Via Bookslut and A Different Stripe: The London Times has published an annotated list of children’s author Philip Pullman’s favorite books. Some of these picks are not particularly surprising, coming from writer whose best-known novels (the His Dark Materials series) offer a sustained indictment of organized Christianity: he lists William James’ The Varieties of Religious Experience; Richard Dawkins’ The Ancestors’ Tale; Elaine Pagels’ The Gnostic Gospels and a couple of other books that examine received religious ideas in one way or another. And as far as his other selections go, you can’t fault his taste: Maus, Elizabeth Bishop’s poems, Pessoa’s The Book of Disquiet. Though I’m a bit surprised not to see Paradise Lost here, given how important it is to His Dark Materials.

Anyway: it’s fascinating, I think, to see how a writer responds to a request like this. It makes me wonder: did Pullman actually try to come up with a list of his true personal favorite books here? Or did he select the titles carefully in order to try to give a certain kind of impression of himself as a writer or a reader?
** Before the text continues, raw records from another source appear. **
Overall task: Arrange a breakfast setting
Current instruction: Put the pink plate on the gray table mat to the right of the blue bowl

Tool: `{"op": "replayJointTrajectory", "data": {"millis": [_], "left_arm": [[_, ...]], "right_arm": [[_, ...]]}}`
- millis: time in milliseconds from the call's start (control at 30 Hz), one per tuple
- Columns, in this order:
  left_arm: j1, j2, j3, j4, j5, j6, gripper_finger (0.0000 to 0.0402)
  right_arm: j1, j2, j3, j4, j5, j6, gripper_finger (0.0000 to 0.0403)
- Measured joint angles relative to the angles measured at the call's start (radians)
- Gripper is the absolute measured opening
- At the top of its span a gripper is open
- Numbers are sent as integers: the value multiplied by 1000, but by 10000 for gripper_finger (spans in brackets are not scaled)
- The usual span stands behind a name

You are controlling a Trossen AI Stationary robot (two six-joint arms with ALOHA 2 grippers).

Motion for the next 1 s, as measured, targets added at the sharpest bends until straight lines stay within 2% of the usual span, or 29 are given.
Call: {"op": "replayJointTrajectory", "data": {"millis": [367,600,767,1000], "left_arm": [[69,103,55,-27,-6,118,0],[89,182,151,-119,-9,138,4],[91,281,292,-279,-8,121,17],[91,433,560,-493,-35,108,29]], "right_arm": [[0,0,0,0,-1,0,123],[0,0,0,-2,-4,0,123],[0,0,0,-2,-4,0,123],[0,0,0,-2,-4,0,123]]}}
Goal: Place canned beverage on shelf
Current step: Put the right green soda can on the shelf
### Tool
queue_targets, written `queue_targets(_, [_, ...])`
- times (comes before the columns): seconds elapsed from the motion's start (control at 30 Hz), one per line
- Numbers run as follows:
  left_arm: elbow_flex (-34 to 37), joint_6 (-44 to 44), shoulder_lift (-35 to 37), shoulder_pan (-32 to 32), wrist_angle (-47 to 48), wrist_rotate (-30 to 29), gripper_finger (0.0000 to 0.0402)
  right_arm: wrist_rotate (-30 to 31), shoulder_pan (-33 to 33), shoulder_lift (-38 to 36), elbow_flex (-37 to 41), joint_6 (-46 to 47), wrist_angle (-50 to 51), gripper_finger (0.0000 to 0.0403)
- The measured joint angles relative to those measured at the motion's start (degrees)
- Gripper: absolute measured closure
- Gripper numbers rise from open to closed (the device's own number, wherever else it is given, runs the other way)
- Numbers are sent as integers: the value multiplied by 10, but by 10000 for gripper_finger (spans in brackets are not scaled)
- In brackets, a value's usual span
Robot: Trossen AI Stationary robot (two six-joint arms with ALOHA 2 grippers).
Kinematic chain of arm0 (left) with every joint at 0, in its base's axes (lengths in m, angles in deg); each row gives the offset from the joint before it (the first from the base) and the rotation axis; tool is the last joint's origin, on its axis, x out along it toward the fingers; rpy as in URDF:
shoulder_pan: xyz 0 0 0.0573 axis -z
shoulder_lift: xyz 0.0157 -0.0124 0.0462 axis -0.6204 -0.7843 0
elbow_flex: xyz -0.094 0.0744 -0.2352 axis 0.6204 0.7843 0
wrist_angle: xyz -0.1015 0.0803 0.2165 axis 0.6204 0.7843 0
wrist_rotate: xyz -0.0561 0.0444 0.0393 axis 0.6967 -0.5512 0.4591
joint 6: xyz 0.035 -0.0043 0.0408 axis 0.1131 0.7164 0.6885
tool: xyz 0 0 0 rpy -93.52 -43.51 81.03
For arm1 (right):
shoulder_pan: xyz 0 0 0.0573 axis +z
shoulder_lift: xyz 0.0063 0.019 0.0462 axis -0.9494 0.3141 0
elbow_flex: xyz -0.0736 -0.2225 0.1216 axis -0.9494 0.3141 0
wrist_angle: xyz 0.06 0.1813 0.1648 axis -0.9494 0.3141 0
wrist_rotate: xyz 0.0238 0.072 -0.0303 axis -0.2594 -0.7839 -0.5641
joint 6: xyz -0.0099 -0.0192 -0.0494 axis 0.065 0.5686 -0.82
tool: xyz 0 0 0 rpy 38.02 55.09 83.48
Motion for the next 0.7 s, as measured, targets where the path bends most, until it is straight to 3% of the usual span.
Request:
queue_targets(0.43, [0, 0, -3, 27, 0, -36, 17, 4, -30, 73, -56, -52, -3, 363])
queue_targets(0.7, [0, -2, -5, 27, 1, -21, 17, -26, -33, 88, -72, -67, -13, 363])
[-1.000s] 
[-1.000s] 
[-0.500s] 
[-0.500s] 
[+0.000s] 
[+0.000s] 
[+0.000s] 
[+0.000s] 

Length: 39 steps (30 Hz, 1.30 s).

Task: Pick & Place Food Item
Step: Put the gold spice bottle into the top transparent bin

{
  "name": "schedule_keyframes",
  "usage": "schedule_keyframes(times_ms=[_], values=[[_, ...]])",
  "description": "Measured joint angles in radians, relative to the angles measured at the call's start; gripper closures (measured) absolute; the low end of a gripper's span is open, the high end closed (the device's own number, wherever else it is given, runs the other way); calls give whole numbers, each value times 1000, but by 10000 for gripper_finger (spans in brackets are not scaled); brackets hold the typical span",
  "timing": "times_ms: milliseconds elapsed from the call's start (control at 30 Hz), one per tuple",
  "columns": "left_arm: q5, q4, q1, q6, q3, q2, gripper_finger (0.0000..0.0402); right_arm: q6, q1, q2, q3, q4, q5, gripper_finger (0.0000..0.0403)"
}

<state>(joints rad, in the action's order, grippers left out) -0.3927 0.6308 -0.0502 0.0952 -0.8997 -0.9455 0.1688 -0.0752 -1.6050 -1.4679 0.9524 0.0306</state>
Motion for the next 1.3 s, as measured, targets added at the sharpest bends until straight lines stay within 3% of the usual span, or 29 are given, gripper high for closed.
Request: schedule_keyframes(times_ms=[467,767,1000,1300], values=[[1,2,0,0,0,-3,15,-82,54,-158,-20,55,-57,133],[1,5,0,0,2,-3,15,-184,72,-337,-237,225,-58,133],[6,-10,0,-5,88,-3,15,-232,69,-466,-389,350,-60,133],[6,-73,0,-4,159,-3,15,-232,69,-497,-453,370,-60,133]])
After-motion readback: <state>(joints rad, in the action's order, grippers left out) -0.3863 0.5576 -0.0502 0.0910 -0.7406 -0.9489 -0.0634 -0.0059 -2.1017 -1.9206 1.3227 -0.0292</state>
It seems like there would always be strong temptation for a writer to fudge in this kind of situation, knowing that there will be an audience ready to dissect choices and pass judgment—I’d imagine at least some writers might choose at least a few titles not because they’re absolute favorites, but instead because they’ll reflect well on them in the eyes of readers and critics. Pullman’s list seems believable to me, like it could actually fairly accurately reflect his interests and tastes—but then again, the fact that it so closely matches my largely media-derived idea of who Pullman is makes me wonder about the self-consciousness of the effort. There’s no way to know—and I’m not sure it matters much in any case, as it certainly wouldn’t change my (fairly high) opinion of Pullman’s books.